The deal comprised a total of 33.6 billion shares, which were offered at a price between Rs340 and Rs375, with a 5% discount for retail investors. Excluding 672,000 shares reserved for employees, 50% of the deal was targeted at qualified institutional bidders (QIB), 30% to retail investors and 15% to non-institutional investors, which essentially means high-net-worth individuals and companies.
QIB’s ordered 49.2 times the shares available to them, with 38% of that demand coming from foreign investors. The retail tranche was 32.9 times subscribed, while the smaller non-institutional portion was 143.3 times covered when the books closed last Thursday. Similar to other government IPOs and sell-downs this year, the employee portion was undersubscribed, attracting demand for less than 60% of the shares earmarked for this purpose.

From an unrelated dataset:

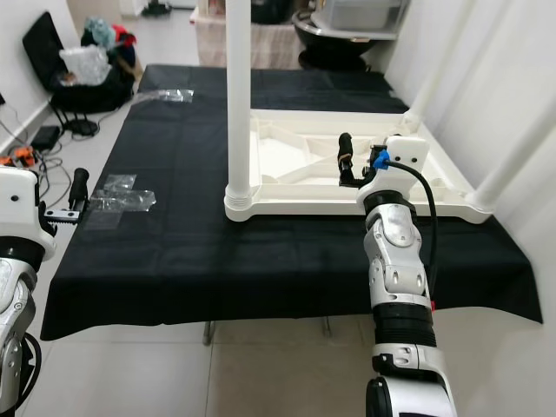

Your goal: Building children table

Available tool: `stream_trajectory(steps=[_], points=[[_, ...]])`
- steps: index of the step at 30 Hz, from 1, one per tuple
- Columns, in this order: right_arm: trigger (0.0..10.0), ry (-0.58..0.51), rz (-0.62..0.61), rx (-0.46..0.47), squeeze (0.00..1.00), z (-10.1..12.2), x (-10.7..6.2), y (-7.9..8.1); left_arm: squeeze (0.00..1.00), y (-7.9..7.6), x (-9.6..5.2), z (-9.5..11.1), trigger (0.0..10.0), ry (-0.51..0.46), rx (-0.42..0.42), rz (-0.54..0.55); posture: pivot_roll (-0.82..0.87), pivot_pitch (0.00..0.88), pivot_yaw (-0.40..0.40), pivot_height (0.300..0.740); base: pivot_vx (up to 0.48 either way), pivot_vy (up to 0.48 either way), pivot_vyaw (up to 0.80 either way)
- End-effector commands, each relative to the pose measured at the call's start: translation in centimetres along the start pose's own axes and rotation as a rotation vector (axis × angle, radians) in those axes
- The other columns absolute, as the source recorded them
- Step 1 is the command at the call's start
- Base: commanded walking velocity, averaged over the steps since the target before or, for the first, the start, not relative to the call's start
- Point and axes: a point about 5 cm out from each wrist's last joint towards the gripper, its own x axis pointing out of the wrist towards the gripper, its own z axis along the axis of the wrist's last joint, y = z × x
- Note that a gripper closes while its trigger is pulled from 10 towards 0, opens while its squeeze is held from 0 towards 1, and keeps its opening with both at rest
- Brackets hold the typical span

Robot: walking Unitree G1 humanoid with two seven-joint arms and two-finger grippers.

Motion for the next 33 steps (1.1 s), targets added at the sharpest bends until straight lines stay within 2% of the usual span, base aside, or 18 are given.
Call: stream_trajectory(steps=[1, 9, 21, 29, 30, 31, 32, 33], points=[[10.0, -0.018, -0.014, 0.008, 0.0, 0.2, 0.0, -0.1, 0.0, 0.1, 0.0, 0.0, 10.0, 0.0, -0.011, -0.003, 0.08, 0.045, -0.065, 0.74, 0.277, 0.0, 0.0], [10.0, -0.015, -0.018, 0.006, 0.0, 0.2, 0.1, -0.1, 0.0, 0.0, 0.2, 0.0, 10.0, -0.002, -0.001, -0.004, 0.08, 0.047, -0.065, 0.74, 0.261, 0.0, 0.0], [10.0, -0.018, -0.045, -0.012, 0.0, 0.6, 0.3, -0.4, 0.0, -0.1, 0.2, -0.2, 10.0, 0.012, -0.011, -0.01, 0.08, 0.049, -0.065, 0.74, 0.0, 0.0, 0.0], [10.0, 0.001, -0.122, -0.071, 0.0, 0.3, 0.6, -2.0, 0.0, -0.5, 0.0, -0.3, 10.0, 0.019, -0.017, -0.04, 0.08, 0.052, -0.067, 0.74, 0.0, 0.0, 0.0], [10.0, 0.011, -0.13, -0.071, 0.0, 0.3, 0.8, -2.6, 0.0, -0.6, -0.1, -0.4, 10.0, 0.026, -0.027, -0.045, 0.08, 0.052, -0.067, 0.74, 0.0, 0.0, 0.0], [10.0, 0.043, -0.107, -0.085, 0.0, -0.1, 1.1, -3.0, 0.0, -0.8, -0.2, -0.6, 10.0, 0.034, -0.038, -0.057, 0.08, 0.055, -0.067, 0.74, 0.0, 0.0, 0.0], [10.0, 0.069, -0.063, -0.056, 0.0, -0.3, 1.4, -3.2, 0.0, -1.1, -0.4, -0.7, 10.0, 0.044, -0.053, -0.078, 0.08, 0.055, -0.067, 0.74, 0.0, 0.0, 0.0], [10.0, 0.144, 0.049, -0.049, 0.0, -1.0, 1.8, -3.3, 0.0, -1.9, -0.7, -1.1, 10.0, 0.064, -0.067, -0.137, 0.08, 0.057, -0.066, 0.74, 0.0, 0.0, 0.0]])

According to data on the National Stock Exchange website, virtually all bids came in at the top of the range, but despite that, the government took several days to sign off on a price at the top of the range – at Rs375 per share. While the lack of price sensitivity clearly supported the top-end pricing, the long delay in announcing the final price may suggest that the government was at least pondering leaving something on the table for investors in light of rising uncertainty about the short-term outlook for global equity markets and a poor trading debut by several other market newcomers in Asia recently.
However, sources point out that it is difficult for the government not to go for the maximum possible price, since that could spark criticism that it is selling the state’s assets too cheap.
MOIL is expected to start trading on December 15. The IPO was arranged by Edelweiss Capital, IDBI Capital Market Services and J.P. Morgan.